Polypeptide RY15 can promote the bactericidal function of macrophages

1) Take a C57 mouse and separate its tibia and femur. The bone marrow was washed out with PBS, the red blood cells were removed with red lysate, and cultured in DMEM medium containing 10% fetal bovine serum, 1% penicillin-streptomycin double antibody and 20ng/ml GM-CSF.

2) After overnight, take non-adherent cells and add them to a 6-well plate, and continue to culture for 7-8 days, wherein the same medium is used to change the medium once on the 4th day. The obtained cells are bone marrow derived macrophages (Bone Marrow Derived Macrophage, BMDM).

3) After the BMDM cells were digested and counted, 2×10 ⁵ cells per well were added to a 24-well plate, and each well contained 500 μl of culture medium. Allow cells to attach overnight.

4) The medium was replaced with pure DMEM, and after standing for 1 hour, 2×10 ⁶ Escherichia coli were added. Let stand in the cell culture incubator for 1 hour, so that the BMDM cells can phagocytize the E. coli.

5) Aspirate off the culture medium, wash it twice with PBS, add pure DMEM containing 100ng/ml gentamycin, 400 μl per well, and let it stand in the incubator for 1 hour, so that gentamicin can kill extracellular untreated cells. Phagocytosis of bacteria.

6) Add 10 μM of GY5 and RY15 respectively, add solvent to the control group, a total of 3 groups, and each group has 3 replicate wells. Put it in a bacterial incubator and let it stand for 6 hours.

7) Aspirate the supernatant, add PBS to wash twice, and then add PBS solution containing 0.5% Triton X-100 to lyse the cells and release the bacteria in the cells. After serially diluting, plate them, incubate overnight at 37°C, and count the colonies after they grow out.

As shown in Figure 3, the number of Escherichia coli in BMDM treated with RY15 was significantly less than that of the control group and GY5 treatment group, confirming that RY15 can promote macrophages to kill Escherichia coli.

sequence listing

<110> Zhejiang University

<120> Application of a Polypeptide and Its Modified Form in the Preparation of Immunomodulatory Drugs

<160> 2

<170> SIP Sequence Listing 1.0

<210> 1

<211> 5

<212> PRT

<213> Artificial Sequence

<220>

<221>MOD_RES

<222> (2)..(2)

<223> Nle

<220>

<221> UNSURE

<222> (2)..(2)

<223> The 'Xaa' at location 2 stands for Gln, Arg, Pro, or Leu.

<400> 1

Gly Xaa Arg Pro Tyr

1 5

<210> 2

<211> 15

<212> PRT

<213> Artificial Sequence

<220>

<221>MOD_RES

<222> (12)..(12)

<223> Nle

<220>

<221> UNSURE

<222> (12)..(12)

<223> The 'Xaa' at location 12 stands for Gln, Arg, Pro, or Leu.

<400> 2

Arg Arg Arg Arg Arg Arg Arg Arg Arg Arg Arg Gly Gly Xaa Arg Pro Tyr

1 5 10 15

Claims (8)

1. amino acid sequence is application of the Gly-Nle-Arg-Pro-Tyr polypeptide in immunoregulation medicament is prepared.

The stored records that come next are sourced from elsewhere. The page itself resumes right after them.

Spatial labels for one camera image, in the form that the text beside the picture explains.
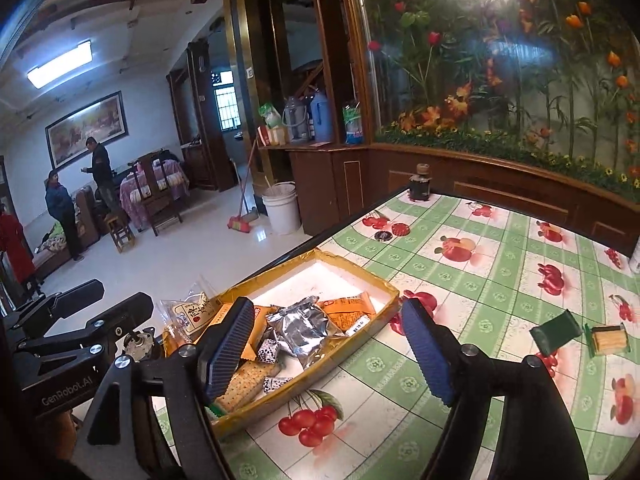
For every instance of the dark green snack packet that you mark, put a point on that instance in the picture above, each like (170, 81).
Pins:
(557, 335)

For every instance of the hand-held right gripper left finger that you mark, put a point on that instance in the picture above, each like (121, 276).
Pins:
(230, 350)

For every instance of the dark round lid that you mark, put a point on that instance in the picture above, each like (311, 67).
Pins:
(383, 236)

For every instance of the dark glass jar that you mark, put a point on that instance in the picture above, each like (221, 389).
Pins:
(419, 185)

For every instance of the white plastic bucket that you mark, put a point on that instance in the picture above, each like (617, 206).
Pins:
(281, 210)

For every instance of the barred window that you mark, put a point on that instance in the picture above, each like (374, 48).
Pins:
(225, 105)

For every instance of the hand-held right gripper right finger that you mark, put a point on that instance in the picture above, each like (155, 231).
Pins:
(427, 355)

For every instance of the grey thermos jug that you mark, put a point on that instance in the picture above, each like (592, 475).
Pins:
(296, 120)

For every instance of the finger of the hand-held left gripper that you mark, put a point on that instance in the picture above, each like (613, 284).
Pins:
(65, 302)
(125, 315)

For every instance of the sofa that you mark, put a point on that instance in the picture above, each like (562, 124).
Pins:
(50, 250)

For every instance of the yellow orange carton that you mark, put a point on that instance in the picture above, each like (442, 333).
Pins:
(272, 136)

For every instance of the yellow cardboard box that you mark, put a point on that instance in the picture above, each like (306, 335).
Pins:
(350, 350)

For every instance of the wooden chair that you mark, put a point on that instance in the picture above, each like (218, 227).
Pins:
(160, 200)

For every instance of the ceiling light panel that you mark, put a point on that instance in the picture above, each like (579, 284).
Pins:
(60, 62)

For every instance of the green white bag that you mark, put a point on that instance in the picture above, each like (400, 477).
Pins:
(270, 115)

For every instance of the small wooden stool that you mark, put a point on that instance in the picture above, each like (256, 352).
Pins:
(120, 232)

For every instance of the green fruit print tablecloth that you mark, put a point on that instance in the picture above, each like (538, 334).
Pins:
(380, 410)

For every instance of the red broom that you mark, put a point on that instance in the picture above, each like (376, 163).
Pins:
(242, 210)

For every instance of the framed landscape painting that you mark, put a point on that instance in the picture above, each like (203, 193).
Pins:
(85, 127)

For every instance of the wooden base cabinet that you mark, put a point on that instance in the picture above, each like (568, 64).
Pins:
(330, 185)

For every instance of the blue thermos jug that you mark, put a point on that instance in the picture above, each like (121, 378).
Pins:
(321, 117)

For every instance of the table with pink cloth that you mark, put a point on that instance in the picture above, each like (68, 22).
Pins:
(135, 185)

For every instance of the gold framed glass pillar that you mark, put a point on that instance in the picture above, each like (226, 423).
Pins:
(250, 85)

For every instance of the silver foil snack packet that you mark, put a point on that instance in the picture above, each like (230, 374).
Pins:
(300, 327)

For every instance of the small blue white candy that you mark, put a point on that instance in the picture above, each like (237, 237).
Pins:
(267, 350)
(276, 385)

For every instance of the green-ended cracker packet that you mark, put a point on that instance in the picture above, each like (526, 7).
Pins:
(607, 338)
(247, 387)

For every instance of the glass flower display case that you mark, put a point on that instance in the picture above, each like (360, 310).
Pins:
(500, 85)

2. a kind of application of polypeptide variant in immunoregulation medicament is prepared, the polypeptide variant are by amino acid sequence Gly-Nle-Arg-Pro-Tyr polypeptide transformation obtains.

3. application as claimed in claim 2, it is characterised in that the polypeptide variant also includes the rich smart ammonia positioned at its N-terminal Sour polypeptide.

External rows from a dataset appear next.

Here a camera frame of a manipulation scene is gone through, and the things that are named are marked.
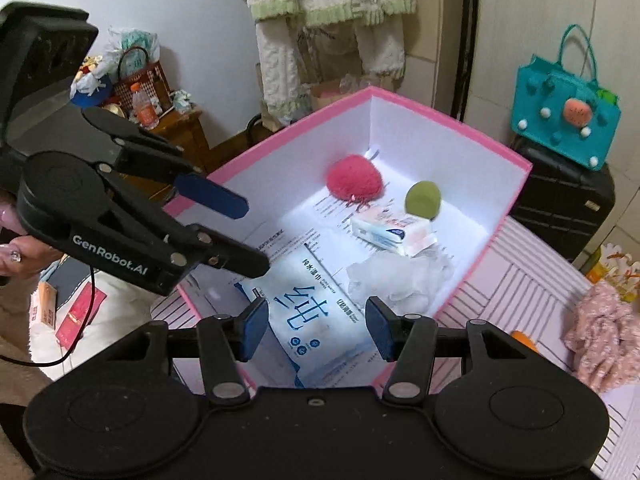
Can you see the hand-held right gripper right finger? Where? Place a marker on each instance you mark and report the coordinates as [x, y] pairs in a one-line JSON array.
[[377, 330]]

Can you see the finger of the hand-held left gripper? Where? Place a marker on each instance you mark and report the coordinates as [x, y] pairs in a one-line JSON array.
[[235, 255], [210, 195]]

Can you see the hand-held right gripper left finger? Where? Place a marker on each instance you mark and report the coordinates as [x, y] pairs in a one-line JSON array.
[[255, 327]]

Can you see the white mesh bath puff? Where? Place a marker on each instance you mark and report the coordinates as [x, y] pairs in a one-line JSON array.
[[400, 280]]

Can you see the wet wipes pack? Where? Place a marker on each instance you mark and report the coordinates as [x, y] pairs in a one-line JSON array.
[[310, 305]]

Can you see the small tissue pack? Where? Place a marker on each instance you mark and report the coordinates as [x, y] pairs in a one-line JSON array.
[[390, 232]]

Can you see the green sponge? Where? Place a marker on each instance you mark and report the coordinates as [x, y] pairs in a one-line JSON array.
[[422, 200]]

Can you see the pink pompom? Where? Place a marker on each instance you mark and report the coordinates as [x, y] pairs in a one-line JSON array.
[[352, 177]]

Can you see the orange ball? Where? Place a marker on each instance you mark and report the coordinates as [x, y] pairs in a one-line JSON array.
[[525, 339]]

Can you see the pink cardboard box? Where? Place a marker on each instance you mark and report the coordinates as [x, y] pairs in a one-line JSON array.
[[425, 160]]

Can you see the pink floral scrunchie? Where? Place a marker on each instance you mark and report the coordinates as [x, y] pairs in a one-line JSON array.
[[605, 330]]

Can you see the person's left hand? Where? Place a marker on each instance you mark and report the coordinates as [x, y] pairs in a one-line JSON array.
[[30, 251]]

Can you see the wooden nightstand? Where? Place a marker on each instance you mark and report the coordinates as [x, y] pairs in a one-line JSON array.
[[185, 130]]

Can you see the printed paper sheet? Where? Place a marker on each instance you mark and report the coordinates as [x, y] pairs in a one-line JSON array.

4. application as claimed in claim 3, it is characterised in that described rich arginine polypeptide is by 8-9 D type arginine residues Composition.

5. application as claimed in claim 3, it is characterised in that by least one sweet between the polypeptide and rich arginine polypeptide Histidine residue is attached.

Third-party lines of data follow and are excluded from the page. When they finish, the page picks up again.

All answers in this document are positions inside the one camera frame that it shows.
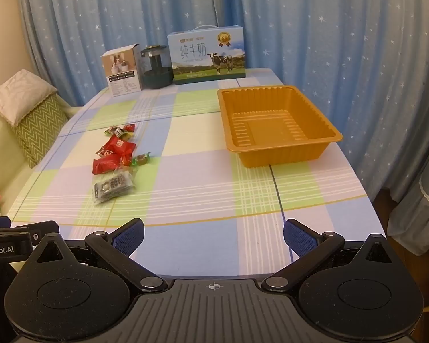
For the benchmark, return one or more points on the blue milk carton box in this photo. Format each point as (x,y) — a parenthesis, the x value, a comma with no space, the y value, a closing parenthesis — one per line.
(207,60)

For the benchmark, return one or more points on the dark candy with green wrapper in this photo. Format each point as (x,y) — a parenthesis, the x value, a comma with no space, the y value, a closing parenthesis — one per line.
(141,159)

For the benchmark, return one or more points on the beige quilted cushion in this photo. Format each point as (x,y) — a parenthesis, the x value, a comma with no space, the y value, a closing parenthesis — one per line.
(18,93)

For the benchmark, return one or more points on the dark green glass jar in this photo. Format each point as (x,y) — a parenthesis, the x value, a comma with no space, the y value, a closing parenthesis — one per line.
(157,75)

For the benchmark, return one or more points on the white product box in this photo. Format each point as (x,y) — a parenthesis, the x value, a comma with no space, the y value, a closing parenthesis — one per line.
(123,75)

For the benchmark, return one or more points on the blue lace-trimmed cloth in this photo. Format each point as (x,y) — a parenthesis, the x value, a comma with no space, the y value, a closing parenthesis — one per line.
(414,214)

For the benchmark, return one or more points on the green brown candy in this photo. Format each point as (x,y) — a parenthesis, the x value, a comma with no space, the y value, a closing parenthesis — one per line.
(115,131)

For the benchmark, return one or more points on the large red snack packet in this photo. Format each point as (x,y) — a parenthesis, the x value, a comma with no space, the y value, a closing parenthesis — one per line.
(105,166)

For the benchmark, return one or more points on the small red gold candy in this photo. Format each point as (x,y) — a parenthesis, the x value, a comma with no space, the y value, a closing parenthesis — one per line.
(102,152)

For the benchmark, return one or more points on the green zigzag cushion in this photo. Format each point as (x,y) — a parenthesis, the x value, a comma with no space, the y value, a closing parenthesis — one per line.
(39,125)

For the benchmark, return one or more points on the orange plastic tray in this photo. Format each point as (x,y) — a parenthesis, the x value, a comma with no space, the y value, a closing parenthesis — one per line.
(271,128)

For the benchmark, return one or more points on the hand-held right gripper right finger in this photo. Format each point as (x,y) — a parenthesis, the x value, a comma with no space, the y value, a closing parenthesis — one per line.
(300,237)

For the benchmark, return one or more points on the pale green sofa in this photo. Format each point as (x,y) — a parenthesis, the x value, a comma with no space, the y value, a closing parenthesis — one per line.
(3,164)

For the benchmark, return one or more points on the blue star-print curtain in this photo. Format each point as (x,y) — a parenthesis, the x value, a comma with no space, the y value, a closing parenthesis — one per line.
(307,25)

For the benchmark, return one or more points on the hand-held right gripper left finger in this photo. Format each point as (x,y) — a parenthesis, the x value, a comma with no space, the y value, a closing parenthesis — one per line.
(130,236)

6. application as claimed in claim 5, it is characterised in that the amino acid sequence of the polypeptide variant is：

Arg¹-Arg²-Arg³-Arg⁴-Arg⁵-Arg⁶-Arg⁷-Arg⁸-Arg⁹-Gly¹⁰-Gly¹¹-Nle¹²-Arg¹³-Pro¹⁴- Tyr¹⁵。

7. application as claimed in claim 6, it is characterised in that the C-terminal carboxy amidation of the polypeptide variant.

8. a kind of pharmaceutical composition of immunological regulation macrophage bacteria removal, it is characterised in that the polypeptide including effective dose changes Body and pharmaceutically acceptable carrier are made, the amino acid sequence of the polypeptide variant is：

Arg¹-Arg²-Arg³-Arg⁴-Arg⁵-Arg⁶-Arg⁷-Arg⁸-Arg⁹-Gly¹⁰-Gly¹¹-Nle¹²-Arg¹³-Pro¹⁴- Tyr¹⁵。